# honing using sand paper



## dmmflys (Nov 2, 2011)

Stones are very expensive not to mention can be messy. Does anyone have experience honing using sandpaper to hone chisels, planes, jointer knives, and planer knives? There is what looks to be a pretty good artical from Woodsmith. http://www.woodworkingtips.com/etips/2009/03/19/ws/ I'm thinking bout putting together one if it get really good results. Looking for feed back and tips.


----------



## Mickit (Feb 6, 2010)

I've honed my turning tools (and still do from time to time) with paper and glass. Use the same process on the kitchen knives. No complaints from the cook


----------



## Iguana (Jun 22, 2011)

I've tried using sandpaper for sharpening, although not with a dedicated jig like in that article, just a honing guide and a flat surface. Have to say that it works quite well. Tons of info on the net - google "scary sharp".

But… while it is less messy than water (or oil) stones, it doesn't produce any better results, provided that you keep your stones flat.

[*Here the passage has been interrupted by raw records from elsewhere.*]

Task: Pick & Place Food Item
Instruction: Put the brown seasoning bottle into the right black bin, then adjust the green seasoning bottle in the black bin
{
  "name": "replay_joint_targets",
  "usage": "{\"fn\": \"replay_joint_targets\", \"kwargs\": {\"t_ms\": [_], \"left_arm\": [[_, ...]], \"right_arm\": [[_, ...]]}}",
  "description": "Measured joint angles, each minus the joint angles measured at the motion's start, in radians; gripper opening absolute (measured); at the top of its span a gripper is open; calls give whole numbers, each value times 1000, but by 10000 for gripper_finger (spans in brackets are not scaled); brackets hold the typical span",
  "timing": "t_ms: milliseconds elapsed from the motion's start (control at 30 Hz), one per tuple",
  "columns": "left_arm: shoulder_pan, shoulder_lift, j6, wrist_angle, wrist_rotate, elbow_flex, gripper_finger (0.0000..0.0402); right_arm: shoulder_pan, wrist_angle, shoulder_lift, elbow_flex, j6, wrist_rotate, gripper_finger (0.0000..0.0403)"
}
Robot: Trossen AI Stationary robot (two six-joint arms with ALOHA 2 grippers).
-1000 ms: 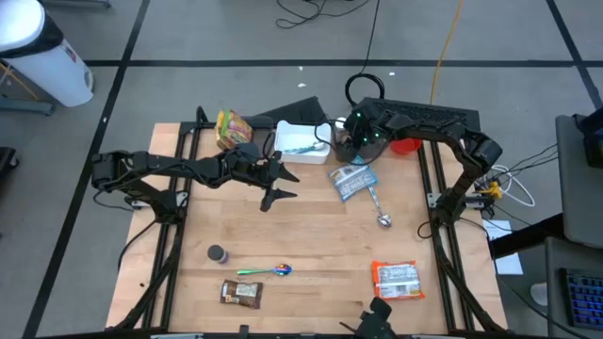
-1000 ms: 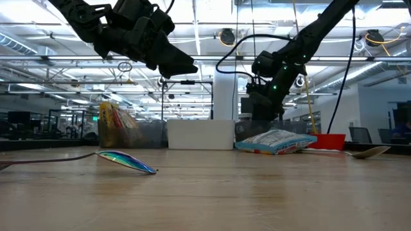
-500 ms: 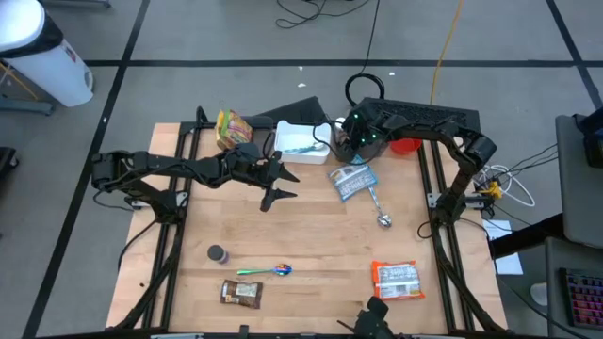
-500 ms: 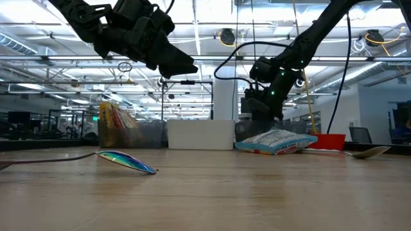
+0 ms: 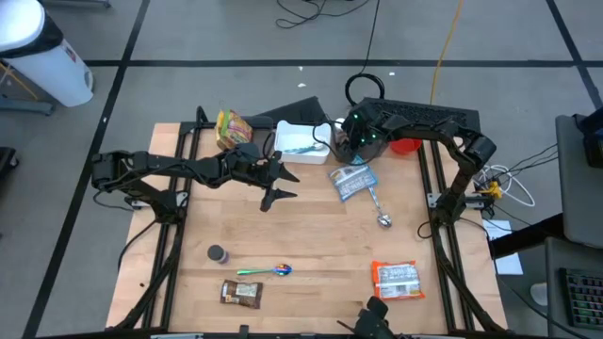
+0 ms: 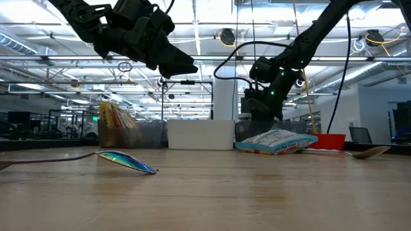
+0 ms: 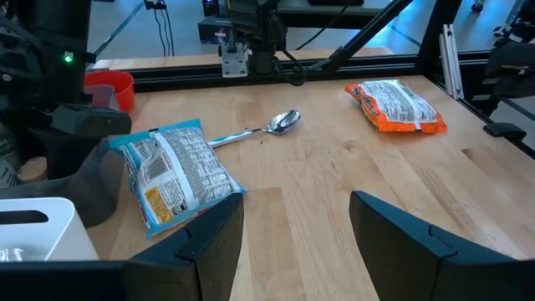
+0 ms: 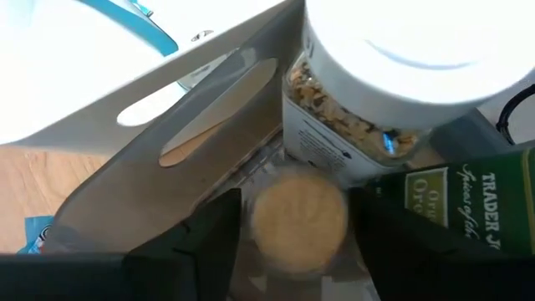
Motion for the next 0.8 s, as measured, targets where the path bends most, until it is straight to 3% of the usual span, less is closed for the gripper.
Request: {"fn": "replay_joint_targets", "kwargs": {"t_ms": [267, 533, 800], "left_arm": [[0, 0, -2, 0, 0, 0, 225], [2, 0, 17, 0, -10, 0, 225], [9, -18, 80, 0, -232, 0, 225]], "right_arm": [[0, -7, -16, 0, -3, -1, 231], [1, -29, -127, -1, -12, 0, 224], [21, -120, -288, -1, 4, 1, 226]]}}
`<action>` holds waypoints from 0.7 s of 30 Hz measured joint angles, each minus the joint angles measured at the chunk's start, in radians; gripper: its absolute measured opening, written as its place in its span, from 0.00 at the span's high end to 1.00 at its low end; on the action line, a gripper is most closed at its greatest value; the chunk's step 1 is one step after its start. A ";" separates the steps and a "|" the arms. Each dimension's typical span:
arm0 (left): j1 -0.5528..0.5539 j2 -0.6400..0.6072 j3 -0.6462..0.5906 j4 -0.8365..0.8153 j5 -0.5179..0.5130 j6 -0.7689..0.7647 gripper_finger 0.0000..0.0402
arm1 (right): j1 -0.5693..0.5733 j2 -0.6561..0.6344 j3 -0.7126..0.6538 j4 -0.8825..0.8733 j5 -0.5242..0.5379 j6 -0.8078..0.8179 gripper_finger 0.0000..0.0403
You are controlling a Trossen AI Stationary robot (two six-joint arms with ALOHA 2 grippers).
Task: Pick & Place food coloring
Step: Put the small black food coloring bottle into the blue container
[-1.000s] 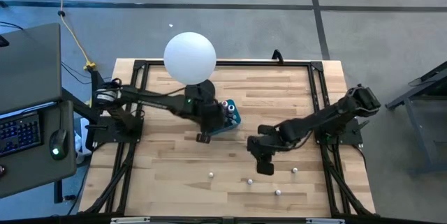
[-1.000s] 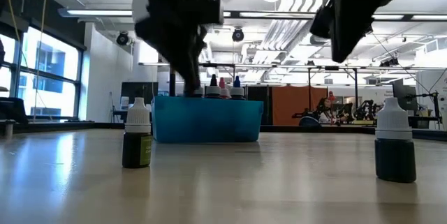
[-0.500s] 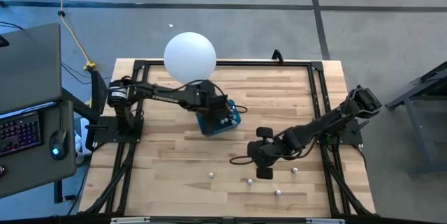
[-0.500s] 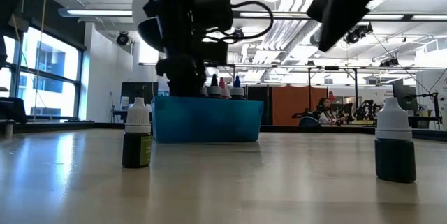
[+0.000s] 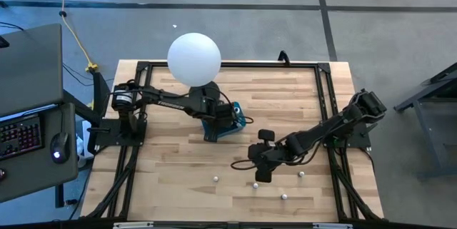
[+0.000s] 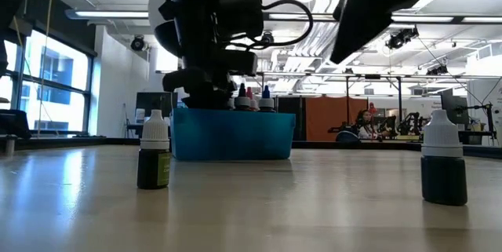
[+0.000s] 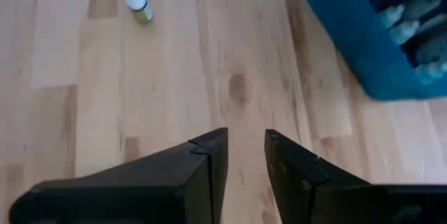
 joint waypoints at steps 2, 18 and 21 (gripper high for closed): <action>0.001 0.000 0.000 0.000 -0.006 -0.045 0.83 | 0.000 0.002 0.000 0.016 -0.001 -0.032 0.78; 0.000 0.000 0.000 -0.008 0.008 -0.014 0.69 | -0.006 0.007 0.000 0.024 -0.060 -0.083 0.78; -0.008 0.000 0.006 -0.014 0.005 -0.052 0.62 | -0.006 0.007 0.000 0.035 -0.072 -0.081 0.78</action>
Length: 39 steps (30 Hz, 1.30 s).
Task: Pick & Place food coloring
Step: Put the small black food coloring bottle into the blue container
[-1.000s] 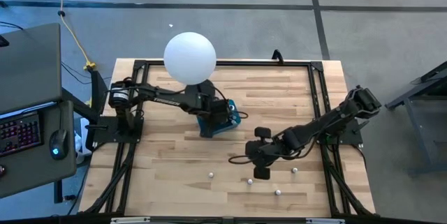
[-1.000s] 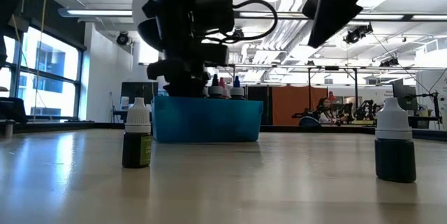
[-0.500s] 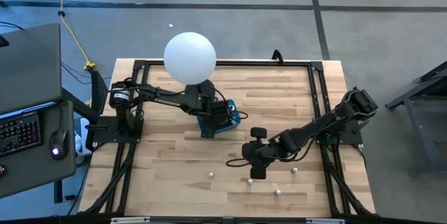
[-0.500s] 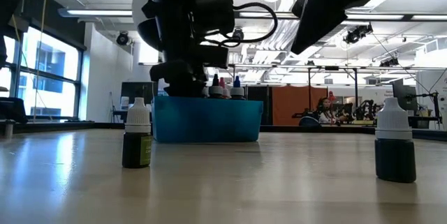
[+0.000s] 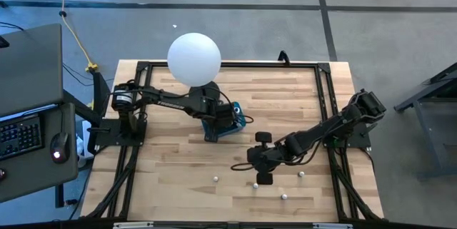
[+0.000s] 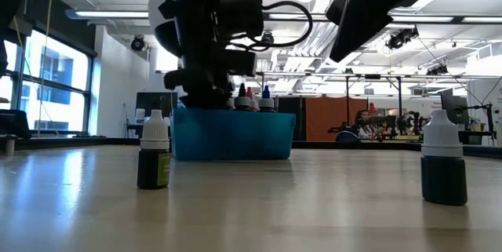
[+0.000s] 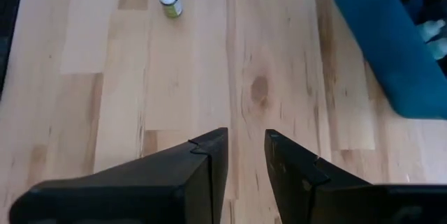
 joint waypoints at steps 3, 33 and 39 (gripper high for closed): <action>-0.012 0.000 0.046 -0.088 0.009 -0.055 0.57 | 0.000 0.000 0.000 0.013 -0.028 -0.038 0.78; -0.693 -0.195 0.453 -0.644 -0.386 -0.812 0.56 | 0.134 0.134 0.002 0.110 -0.171 -0.118 0.52; -0.784 -0.193 0.382 -0.638 -0.440 -1.043 0.56 | 0.134 0.242 0.001 0.118 -0.189 -0.116 0.52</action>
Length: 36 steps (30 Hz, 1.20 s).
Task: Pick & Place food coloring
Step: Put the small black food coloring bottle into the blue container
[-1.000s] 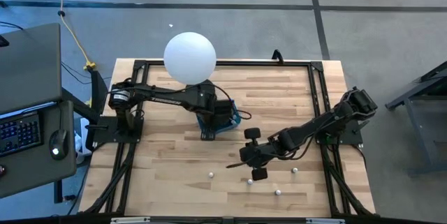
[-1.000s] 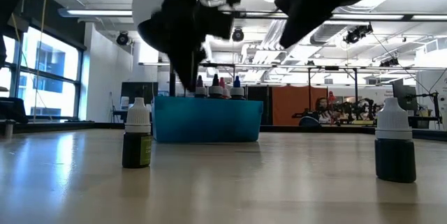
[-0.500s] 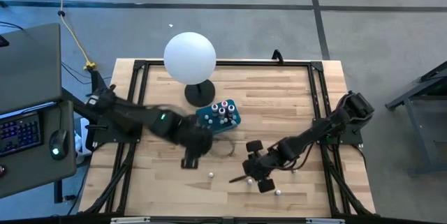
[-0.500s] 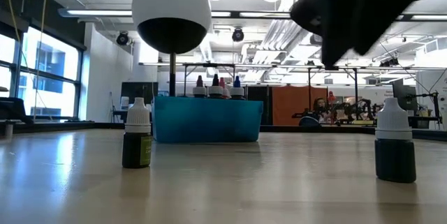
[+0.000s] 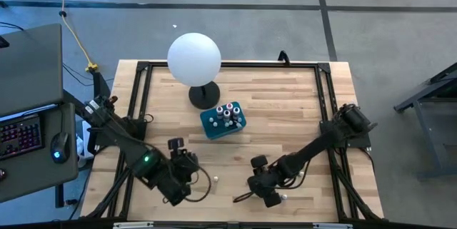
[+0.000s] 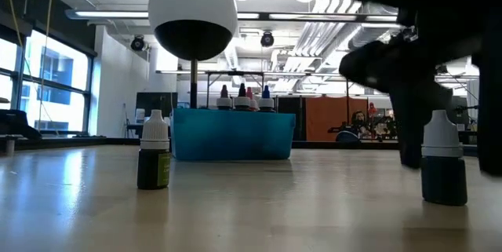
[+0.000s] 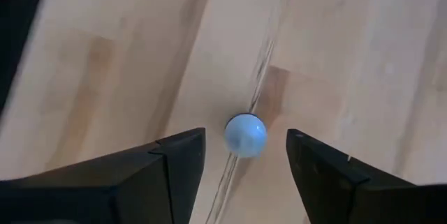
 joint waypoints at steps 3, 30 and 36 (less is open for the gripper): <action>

And in the long run, stones are way cheaper.


----------



## AppleJack (Mar 23, 2011)

I have used this technique for the same reasons you mentioned, and was satisfied with the end result. However, the sandpaper doesn't last very long, and you need a wide selection of grits to do the job right. My setup is similar to the Woodsmith information in your link.

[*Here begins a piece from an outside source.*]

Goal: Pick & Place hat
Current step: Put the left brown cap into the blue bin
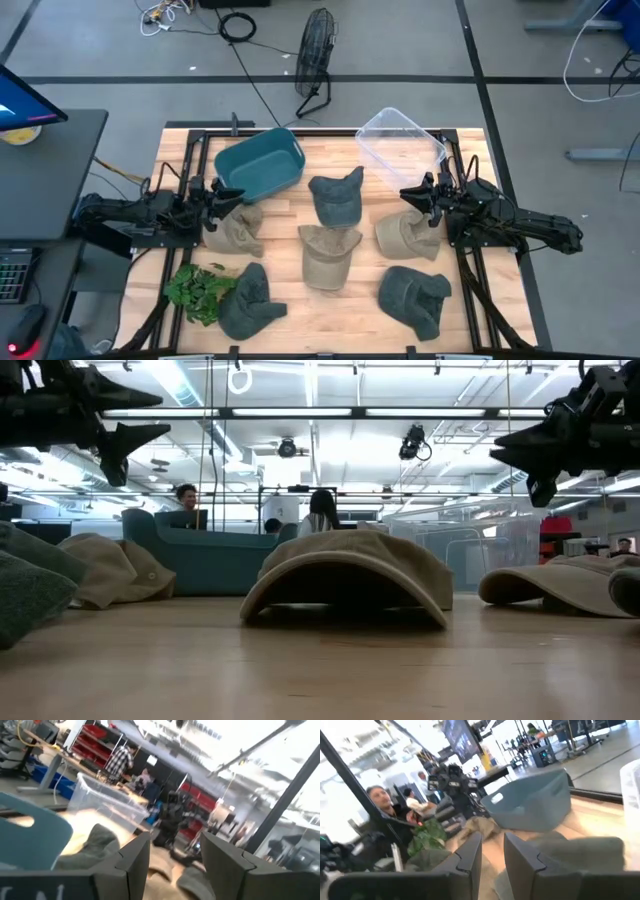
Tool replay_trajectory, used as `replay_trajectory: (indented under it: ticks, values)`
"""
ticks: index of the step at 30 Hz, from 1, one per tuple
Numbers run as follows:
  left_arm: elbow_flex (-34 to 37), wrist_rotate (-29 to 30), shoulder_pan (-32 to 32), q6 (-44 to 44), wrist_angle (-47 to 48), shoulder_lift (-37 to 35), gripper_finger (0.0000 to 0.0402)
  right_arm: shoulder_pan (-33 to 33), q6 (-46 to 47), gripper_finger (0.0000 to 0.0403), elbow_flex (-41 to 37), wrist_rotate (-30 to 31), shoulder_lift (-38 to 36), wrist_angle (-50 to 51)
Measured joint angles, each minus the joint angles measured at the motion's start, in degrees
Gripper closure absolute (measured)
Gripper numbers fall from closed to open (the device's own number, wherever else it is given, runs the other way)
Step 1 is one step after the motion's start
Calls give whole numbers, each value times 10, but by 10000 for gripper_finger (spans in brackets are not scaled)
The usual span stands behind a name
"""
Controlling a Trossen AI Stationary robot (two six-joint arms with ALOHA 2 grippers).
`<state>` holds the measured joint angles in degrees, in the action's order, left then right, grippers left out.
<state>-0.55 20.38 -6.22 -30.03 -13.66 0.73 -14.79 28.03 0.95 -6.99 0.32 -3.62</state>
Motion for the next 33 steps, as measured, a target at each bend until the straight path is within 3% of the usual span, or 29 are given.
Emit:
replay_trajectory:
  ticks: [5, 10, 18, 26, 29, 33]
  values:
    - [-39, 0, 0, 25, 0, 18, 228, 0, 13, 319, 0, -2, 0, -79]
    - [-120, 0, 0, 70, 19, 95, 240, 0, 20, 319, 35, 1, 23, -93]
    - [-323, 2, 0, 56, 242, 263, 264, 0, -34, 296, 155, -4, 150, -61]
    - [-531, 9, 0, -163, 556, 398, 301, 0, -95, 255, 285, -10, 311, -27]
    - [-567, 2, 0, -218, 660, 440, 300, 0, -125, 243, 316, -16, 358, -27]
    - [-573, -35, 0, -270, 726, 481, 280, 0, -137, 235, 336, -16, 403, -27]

The problem is I don't have an endless supply of all the the sandpaper grits when a blade needs sharpened! It would be nice to have a sharpening system ready to use when you need it, but economically, the sandpaper system is still my only option.


----------



## Arminius (Dec 27, 2007)

I would not start using sandpaper to save money. It is probably the most expensive method of sharpening there is, it just has the lowest entry cost. If you have one chisel you want to sharpen, it is the cheapest. But you don't need to sharpen that much before stones make way more sense.


----------



## Sawdust4Blood (Feb 16, 2010)

I've used sandpaper to sharpen plane irons and chisels and it works great (assuming you use up to the automotive paint grade wet/dry sand papers). But as Arminius points out, it is only cheaper initially. A pack of 3000 grit wet/dry sand paper will set you back around $6 and it will last you a month or two if you have a lot of tools and sharpen regularly. On the other hand, I have a Japanese water stone (5000 grit) that I paid about $40 for and have had for four years now and it still has a lot more life in it.


----------



## dkirtley (Mar 11, 2010)

Don't over think it.

Abrasives are the same no matter the binding medium. Any abrasive will work. Anything that removes metal and doesn't mess up the temper will do. Waterstones, diamond stones, oil stones, sandpaper, grit on glass, all have their advantages and drawbacks. About the only place that sandpaper shines (pun intended) is on the finest grits-1000 grit and finer and if you need a really big area for something especially large like a jointer blade. That or on a belt sander for really rough shaping. It really doesn't make sense otherwise. You can pick up a cheap diamond stone for $15 that will handle most sharpening and outlast the equivalent in paper many times over. If I am doing one chisel, I just use the diamond stone and finish up with a strop or sandpaper. If I have a handful of stuff to do, I go get some water and fill up my electric wet grinder and spend some quality time with it.

The biggest problem most people have with sharpening is that they try to do everything with one grit that is too fine. The trick to sharpening effectively is to work through the grits. You can go through from coarse to fine in just a few minutes or you can beat your head against the wall and spend hours at it with a fine grit.


----------



## shopdog (Nov 9, 2008)

I've been using sandpaper for sharpening for many years, with outstanding results.
Get yourself a good honing guide…I use the older Lee Valley guide.
6 grits of sandpaper on a piece of flat 1/4" glass.
80/120/220 psa backed on one side
600/1000/1500 wet/dry on the other

Here's a link to an old discussion on LJ
http://lumberjocks.com/topics/5666


----------



## paratrooper34 (Apr 27, 2010)

When I first started getting into hand tools and learning how to sharpen them, I used sandpaper. It wasn't very long thereafter that I realized staying with that system was going to be very costly.

A set of japanese waterstones (800, 1000, 4000, and 8000) and a coarse/extra coarse diamond stone (to keep your stones flat and for some coarse work on edges) comes to $285.50 on particular website. You can do A LOT of sharpening with that set right there. You could leave out the 4000 stone and save $56.00. You could also get by with just a combination stone from Norton which has 1000 on one side and 8000 on the other which is very cost effective. But lets stick with the $285.50 above for arguments sake.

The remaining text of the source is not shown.